What exactly is it about the ‘last man on earth’ film that continues to pluck at our heartstrings, whilst wreaking simultaneous havoc on our minds?
Is it the hellish scenario of suddenly waking up and finding yourself plunged into the throes of despair upon the realisation of being alone? Perhaps it’s the nostalgia-induced yearning for a yesterday that no amount of wishing will ever bring back? Or could it be that whilst the idea of an all-out cataclysmic event in your lifetime seems unlikely, at the same time you can never entirely rule it out?
Whatever the case may be, our longstanding fixation with cinema’s soul survivor seems to have never wavered – and nor does it appear to be going extinct any time soon either. Deserted and cast aside by humanity – and left to fend for themselves in a new and strange environment, we as the audience can only surrender as defenceless onlookers as these accidental heroes navigate through a post-apocalyptic wasteland of lifeless cities and barren streets.
Whichever way you choose to look at it, the lucky or unlucky individual must quickly learn to come to terms with their affliction…lest the physical and psychological horror of their bleak predicament be theirs, as well as their entire species undoing.
That’s a whole lot of pressure for one to have to carry on their shoulders; and as you may well expect, this is not always held with a high degree of finesse.

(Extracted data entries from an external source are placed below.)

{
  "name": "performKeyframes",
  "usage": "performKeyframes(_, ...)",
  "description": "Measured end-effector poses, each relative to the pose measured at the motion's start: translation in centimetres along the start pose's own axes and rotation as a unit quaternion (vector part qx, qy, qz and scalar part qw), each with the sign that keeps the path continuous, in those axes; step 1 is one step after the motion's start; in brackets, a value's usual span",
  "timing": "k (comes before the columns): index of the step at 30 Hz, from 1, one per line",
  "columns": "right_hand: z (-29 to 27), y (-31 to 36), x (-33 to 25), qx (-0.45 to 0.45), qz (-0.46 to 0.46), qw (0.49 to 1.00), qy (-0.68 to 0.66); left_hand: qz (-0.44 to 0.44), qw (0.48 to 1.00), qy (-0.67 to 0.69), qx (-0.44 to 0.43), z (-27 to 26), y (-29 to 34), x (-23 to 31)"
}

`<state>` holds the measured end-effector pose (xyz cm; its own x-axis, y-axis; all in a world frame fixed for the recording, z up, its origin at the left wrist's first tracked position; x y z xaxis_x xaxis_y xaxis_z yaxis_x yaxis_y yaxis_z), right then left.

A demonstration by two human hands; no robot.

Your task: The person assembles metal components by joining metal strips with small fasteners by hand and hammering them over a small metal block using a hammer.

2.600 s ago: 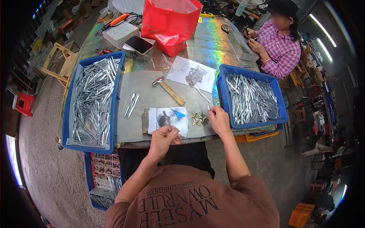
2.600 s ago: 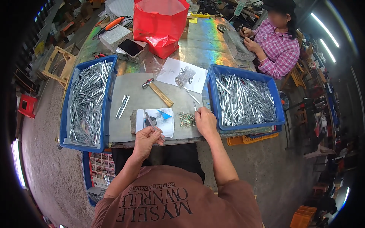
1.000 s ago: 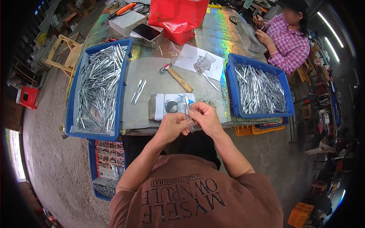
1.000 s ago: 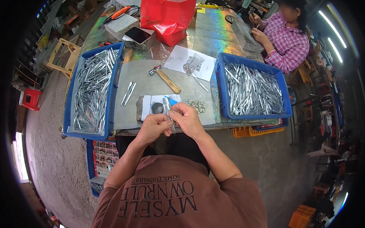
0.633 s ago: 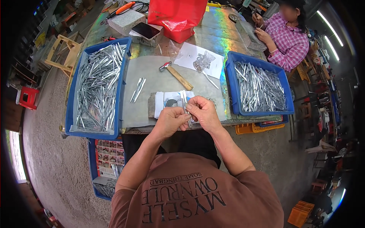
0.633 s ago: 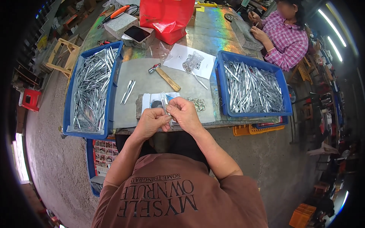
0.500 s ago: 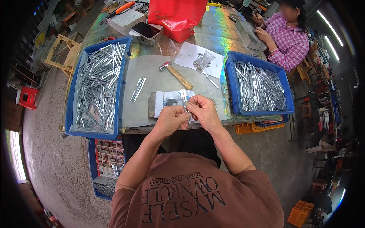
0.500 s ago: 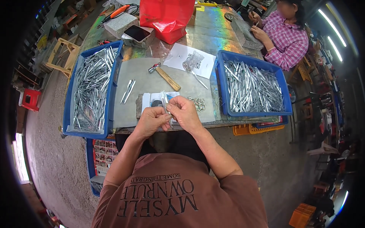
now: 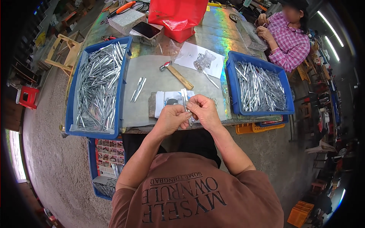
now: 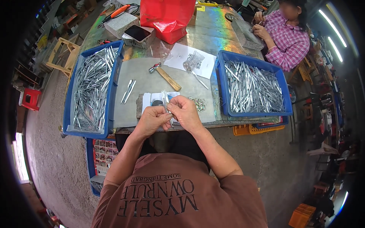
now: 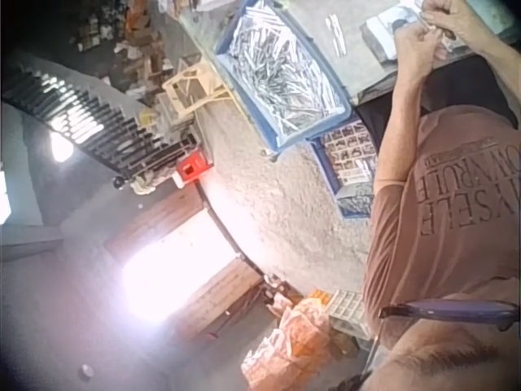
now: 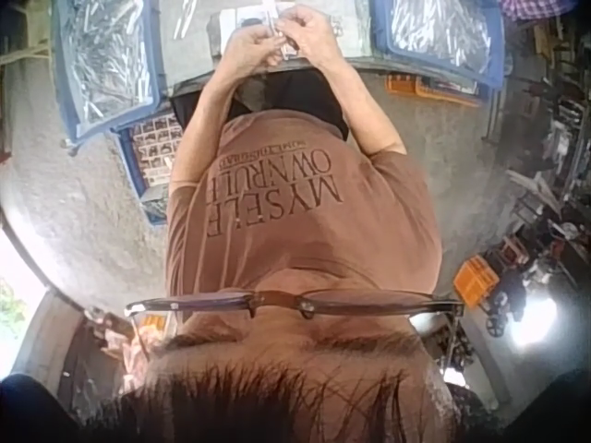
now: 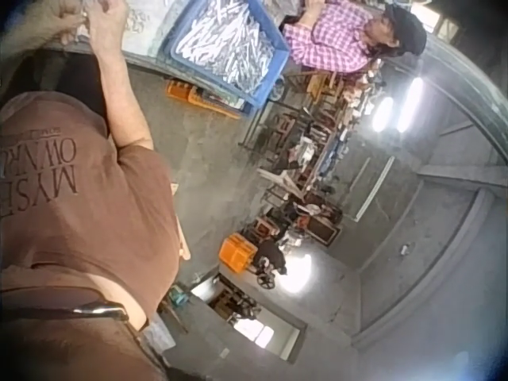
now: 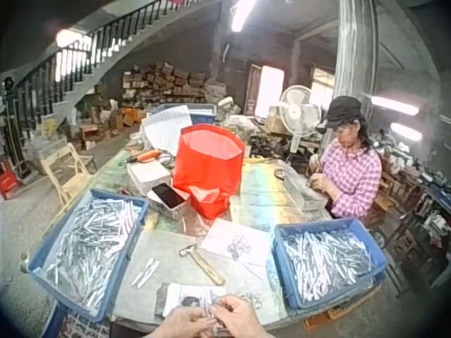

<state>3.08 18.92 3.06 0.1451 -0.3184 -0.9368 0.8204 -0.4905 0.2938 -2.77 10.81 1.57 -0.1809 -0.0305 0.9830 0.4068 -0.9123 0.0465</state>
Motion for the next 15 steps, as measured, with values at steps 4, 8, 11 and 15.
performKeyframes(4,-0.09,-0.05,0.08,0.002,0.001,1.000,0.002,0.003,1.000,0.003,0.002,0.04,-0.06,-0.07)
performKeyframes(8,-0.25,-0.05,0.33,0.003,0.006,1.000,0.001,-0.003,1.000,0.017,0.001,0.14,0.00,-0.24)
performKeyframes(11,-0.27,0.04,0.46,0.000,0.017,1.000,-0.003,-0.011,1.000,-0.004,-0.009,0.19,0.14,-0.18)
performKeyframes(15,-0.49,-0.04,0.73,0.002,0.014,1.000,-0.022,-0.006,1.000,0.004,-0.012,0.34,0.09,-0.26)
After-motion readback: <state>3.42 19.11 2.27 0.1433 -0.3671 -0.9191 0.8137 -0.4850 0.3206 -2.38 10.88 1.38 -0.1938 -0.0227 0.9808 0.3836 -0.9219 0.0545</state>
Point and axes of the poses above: each hand's wrist, its own y-axis away from the middle knuckle, its own z-axis out of the palm, x = y × z, the point moved 7 cm from there along -y, towards the middle knuckle, and after that the axes turned 10 degrees about z, right-handed, at the moved point
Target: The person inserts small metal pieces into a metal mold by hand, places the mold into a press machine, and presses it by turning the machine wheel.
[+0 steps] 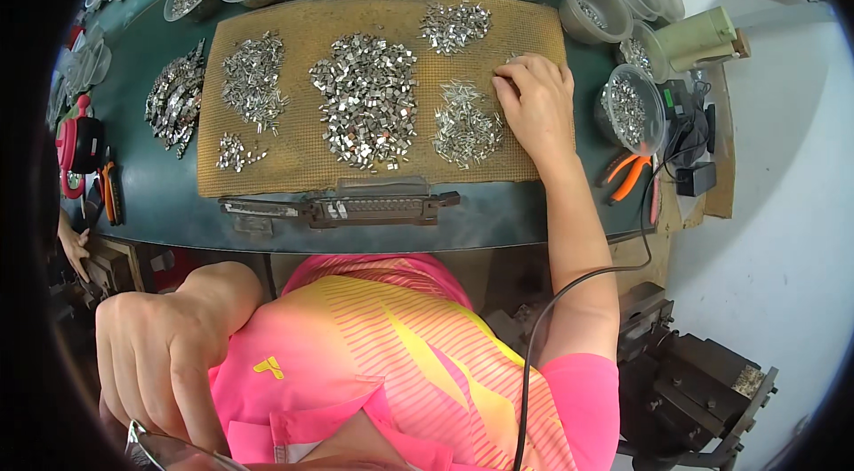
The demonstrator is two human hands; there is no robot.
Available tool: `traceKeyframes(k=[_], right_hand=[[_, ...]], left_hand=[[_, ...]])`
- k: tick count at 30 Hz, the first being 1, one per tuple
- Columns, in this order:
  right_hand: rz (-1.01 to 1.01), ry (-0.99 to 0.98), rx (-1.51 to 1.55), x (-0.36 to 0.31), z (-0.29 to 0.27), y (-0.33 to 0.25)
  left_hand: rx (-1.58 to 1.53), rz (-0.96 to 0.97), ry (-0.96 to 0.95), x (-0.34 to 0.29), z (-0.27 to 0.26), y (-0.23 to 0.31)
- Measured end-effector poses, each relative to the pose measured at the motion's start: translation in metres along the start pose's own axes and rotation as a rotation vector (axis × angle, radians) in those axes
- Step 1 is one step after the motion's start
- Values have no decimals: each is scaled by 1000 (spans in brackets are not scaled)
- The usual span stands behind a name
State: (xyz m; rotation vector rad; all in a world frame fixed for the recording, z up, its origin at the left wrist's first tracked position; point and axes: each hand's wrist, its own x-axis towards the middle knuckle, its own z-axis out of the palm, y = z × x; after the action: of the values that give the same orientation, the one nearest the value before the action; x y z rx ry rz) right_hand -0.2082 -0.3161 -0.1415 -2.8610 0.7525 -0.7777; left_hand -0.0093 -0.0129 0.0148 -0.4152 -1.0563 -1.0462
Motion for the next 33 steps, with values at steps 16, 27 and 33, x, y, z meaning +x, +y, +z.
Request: traceKeyframes(k=[16,27,33], right_hand=[[-94,13,128,-15,-28,-40],[-196,-271,283,-75,-43,-117],[-229,-246,179,-80,-41,-128]], left_hand=[[500,-213,5,-55,-37,20],[868,-296,450,-118,-46,18],[886,-333,486,-124,-46,14]])
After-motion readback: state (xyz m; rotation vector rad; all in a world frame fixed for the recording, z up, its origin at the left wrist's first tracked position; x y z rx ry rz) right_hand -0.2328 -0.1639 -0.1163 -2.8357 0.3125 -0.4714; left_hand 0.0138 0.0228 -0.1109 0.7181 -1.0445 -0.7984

Hurtling through a rollercoaster of heightened emotions, the accidental hero transitions through everything from shock, panic, grief, disillusionment, self-destruction, delirium and denial. All-the-while toeing the precarious tightrope that separates the rational mind from the deranged, their crusade for redemption is often fraught with pitfalls. With all the time in the world for self-reflection, they’re often left lamenting the interactivity and the connectivity of a society now rendered obsolete.

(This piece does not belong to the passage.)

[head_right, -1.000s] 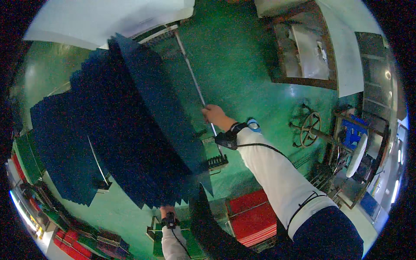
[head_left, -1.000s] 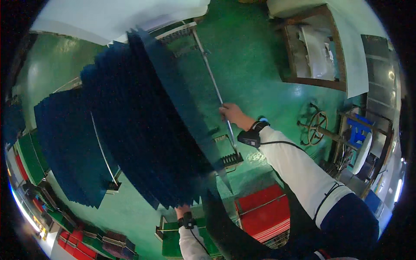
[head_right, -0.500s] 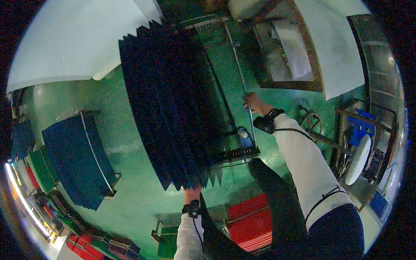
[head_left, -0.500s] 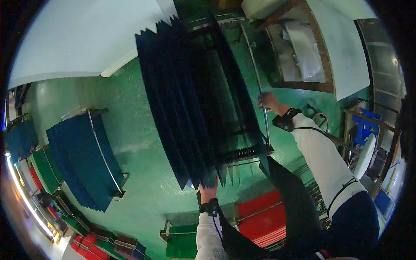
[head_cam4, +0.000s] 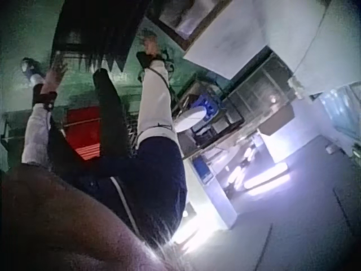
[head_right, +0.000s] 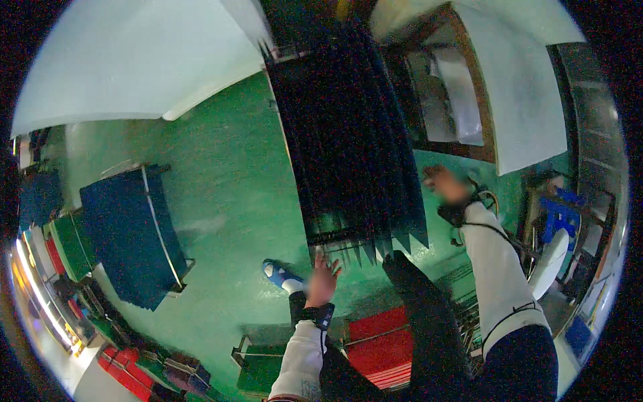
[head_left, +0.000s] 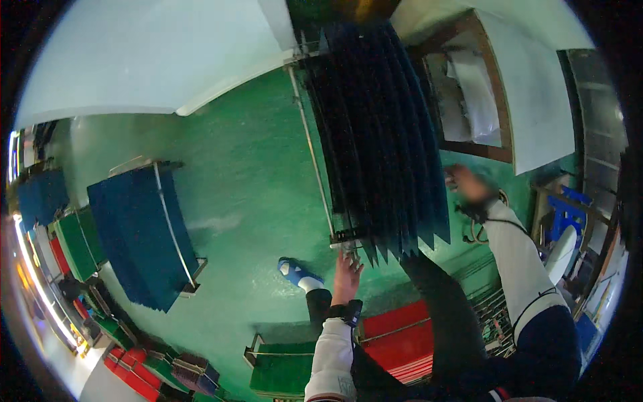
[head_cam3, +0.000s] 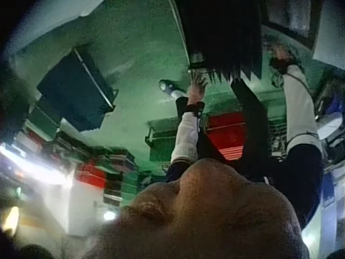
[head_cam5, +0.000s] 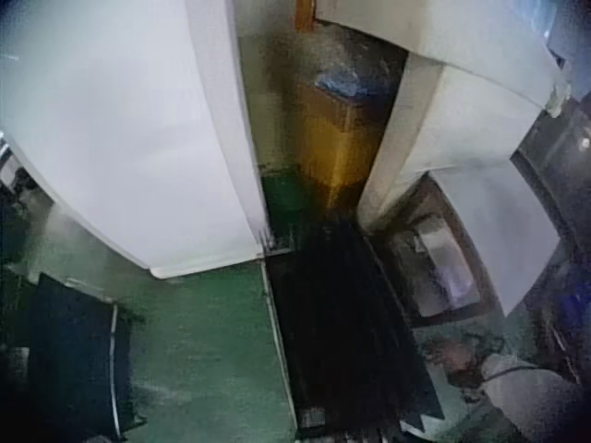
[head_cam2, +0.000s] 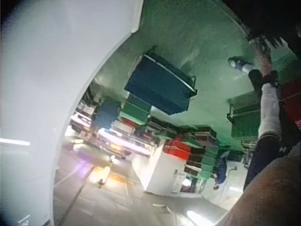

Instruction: The recorder is feeding printed circuit boards (PCBs) into a processing machine and then organizing sorting racks.

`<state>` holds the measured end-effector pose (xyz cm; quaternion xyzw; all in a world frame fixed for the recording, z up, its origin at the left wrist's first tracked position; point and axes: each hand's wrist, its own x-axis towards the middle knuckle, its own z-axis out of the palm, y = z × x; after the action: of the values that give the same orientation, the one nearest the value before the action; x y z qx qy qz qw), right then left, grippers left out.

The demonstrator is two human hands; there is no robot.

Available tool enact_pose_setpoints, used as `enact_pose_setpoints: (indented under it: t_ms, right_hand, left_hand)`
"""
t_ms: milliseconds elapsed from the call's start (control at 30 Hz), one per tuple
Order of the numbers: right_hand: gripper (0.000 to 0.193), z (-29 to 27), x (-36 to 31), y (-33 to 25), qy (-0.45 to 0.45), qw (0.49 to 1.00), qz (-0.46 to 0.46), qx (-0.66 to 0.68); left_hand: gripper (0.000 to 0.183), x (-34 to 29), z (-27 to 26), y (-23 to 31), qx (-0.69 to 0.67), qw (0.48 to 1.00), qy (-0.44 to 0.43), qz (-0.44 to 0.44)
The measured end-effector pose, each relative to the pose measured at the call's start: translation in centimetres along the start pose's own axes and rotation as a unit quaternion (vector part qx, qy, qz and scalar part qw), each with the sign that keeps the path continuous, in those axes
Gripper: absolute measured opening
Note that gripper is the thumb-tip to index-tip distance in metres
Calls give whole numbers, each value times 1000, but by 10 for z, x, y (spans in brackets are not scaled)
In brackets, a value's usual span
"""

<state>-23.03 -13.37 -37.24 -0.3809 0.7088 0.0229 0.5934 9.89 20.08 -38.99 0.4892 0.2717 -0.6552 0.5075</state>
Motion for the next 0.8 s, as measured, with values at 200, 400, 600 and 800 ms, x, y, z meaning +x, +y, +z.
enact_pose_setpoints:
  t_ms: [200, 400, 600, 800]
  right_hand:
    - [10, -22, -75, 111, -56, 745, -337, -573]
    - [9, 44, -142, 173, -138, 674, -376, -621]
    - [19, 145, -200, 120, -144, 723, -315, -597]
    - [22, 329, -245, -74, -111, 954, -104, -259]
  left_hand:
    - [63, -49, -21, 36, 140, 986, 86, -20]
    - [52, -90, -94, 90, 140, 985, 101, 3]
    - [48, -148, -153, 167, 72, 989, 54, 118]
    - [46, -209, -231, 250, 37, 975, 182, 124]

For many of us, going to the cinema and surrendering to the fictional universes offered on screen has been a tried and tested way for us to escape the routine banality of our everyday lives. But what can be said about the transition of our lives post-covid – now that cinemas and theatres have been all but boarded shut, and our realities have suddenly become stranger than the fiction we’re more accustomed to seeing up there on the screen?
In the 1985 film The Quiet Earth – New Zealand’s first major science-fiction picture, scientist Zac Hobson (played by eclectic musician and satirical news frontman, Bruno Lawrence – who incidentally also co-wrote the script for the film) awakens to find his alarm clock frozen at 6:12. He peers through the blinds and locates a strikingly unusual red sun hanging low in the summer sky.

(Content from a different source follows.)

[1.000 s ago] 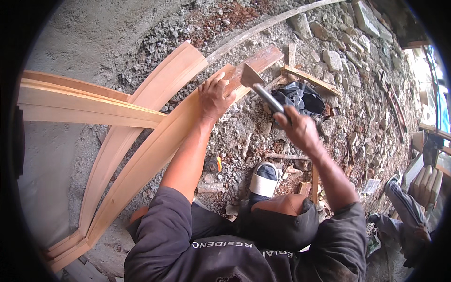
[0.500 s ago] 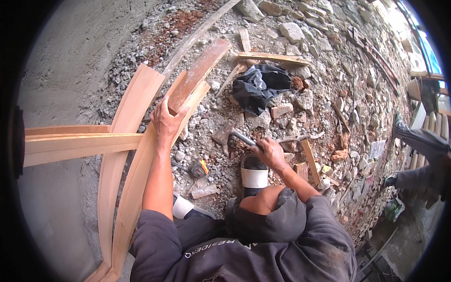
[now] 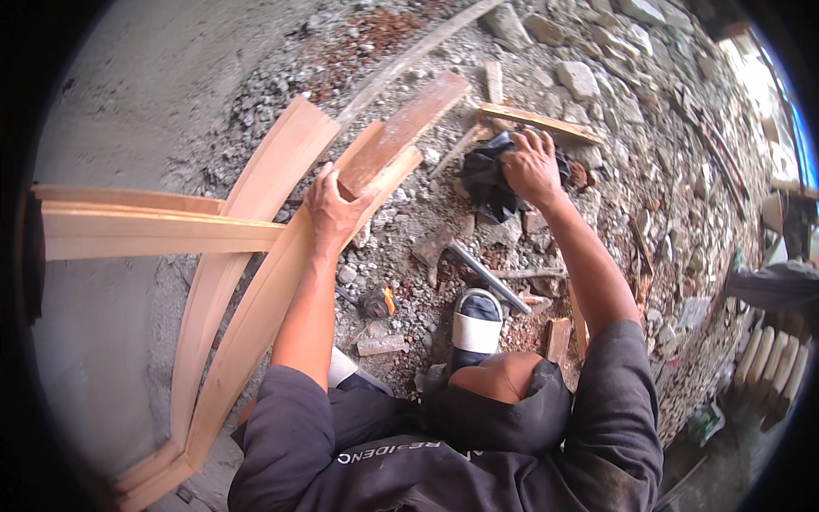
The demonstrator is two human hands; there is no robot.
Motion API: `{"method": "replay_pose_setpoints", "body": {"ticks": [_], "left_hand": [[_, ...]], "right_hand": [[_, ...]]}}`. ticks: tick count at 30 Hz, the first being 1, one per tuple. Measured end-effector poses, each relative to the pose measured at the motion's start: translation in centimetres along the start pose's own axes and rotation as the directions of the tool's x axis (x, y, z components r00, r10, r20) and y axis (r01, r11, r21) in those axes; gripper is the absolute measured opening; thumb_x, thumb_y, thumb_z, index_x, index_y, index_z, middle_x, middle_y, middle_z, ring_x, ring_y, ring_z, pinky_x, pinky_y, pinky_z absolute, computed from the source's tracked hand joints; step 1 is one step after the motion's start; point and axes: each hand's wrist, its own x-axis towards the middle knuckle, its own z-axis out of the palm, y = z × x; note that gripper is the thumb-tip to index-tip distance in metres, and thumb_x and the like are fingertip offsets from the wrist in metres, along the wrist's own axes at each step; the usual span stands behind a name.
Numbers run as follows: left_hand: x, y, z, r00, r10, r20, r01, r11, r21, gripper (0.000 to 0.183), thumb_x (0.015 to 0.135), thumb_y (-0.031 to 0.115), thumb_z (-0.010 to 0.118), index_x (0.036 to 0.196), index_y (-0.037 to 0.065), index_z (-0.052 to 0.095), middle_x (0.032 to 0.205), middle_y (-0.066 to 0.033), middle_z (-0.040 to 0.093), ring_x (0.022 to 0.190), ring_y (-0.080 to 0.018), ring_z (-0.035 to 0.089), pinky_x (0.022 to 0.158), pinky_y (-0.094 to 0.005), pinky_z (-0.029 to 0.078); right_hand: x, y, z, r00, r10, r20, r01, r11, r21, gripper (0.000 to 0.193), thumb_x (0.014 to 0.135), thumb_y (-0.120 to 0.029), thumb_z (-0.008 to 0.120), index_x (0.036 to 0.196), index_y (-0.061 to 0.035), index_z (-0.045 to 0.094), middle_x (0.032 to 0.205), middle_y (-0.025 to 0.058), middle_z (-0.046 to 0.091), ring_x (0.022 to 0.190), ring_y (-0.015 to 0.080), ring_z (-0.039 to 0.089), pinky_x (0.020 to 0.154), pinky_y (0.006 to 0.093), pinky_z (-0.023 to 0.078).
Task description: The person assembles a wooden frame by measuring, cutting, and hammering nails into wooden planks. They use a tape measure to mark lengths, a hammer to drive nails, and align the planks to form a rectangular structure.
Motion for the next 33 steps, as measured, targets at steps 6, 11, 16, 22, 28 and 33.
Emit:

How long had he overslept, and what did he suppose had been the cause of the power outage?
Hobson is soon confronted with far more sobering questions on the city bound commute to work – as he dodges a slew of abandoned vehicles sprawled across the middle of the road, or whilst he coasts undisturbed through the once-bustling streets of a forsaken city centre, and as he stumbles upon the incinerated wreckage of a large commercial aircraft that appears to have dropped from the sky.
“The world we were in was almost exactly, but not quite, the same as the old world. A subtle dislocation somehow involving the processes of perception had shaken the normal boundaries out of place. It was hard to detect, like a familiar room in which something is very slightly changed. And it induced the same unease.”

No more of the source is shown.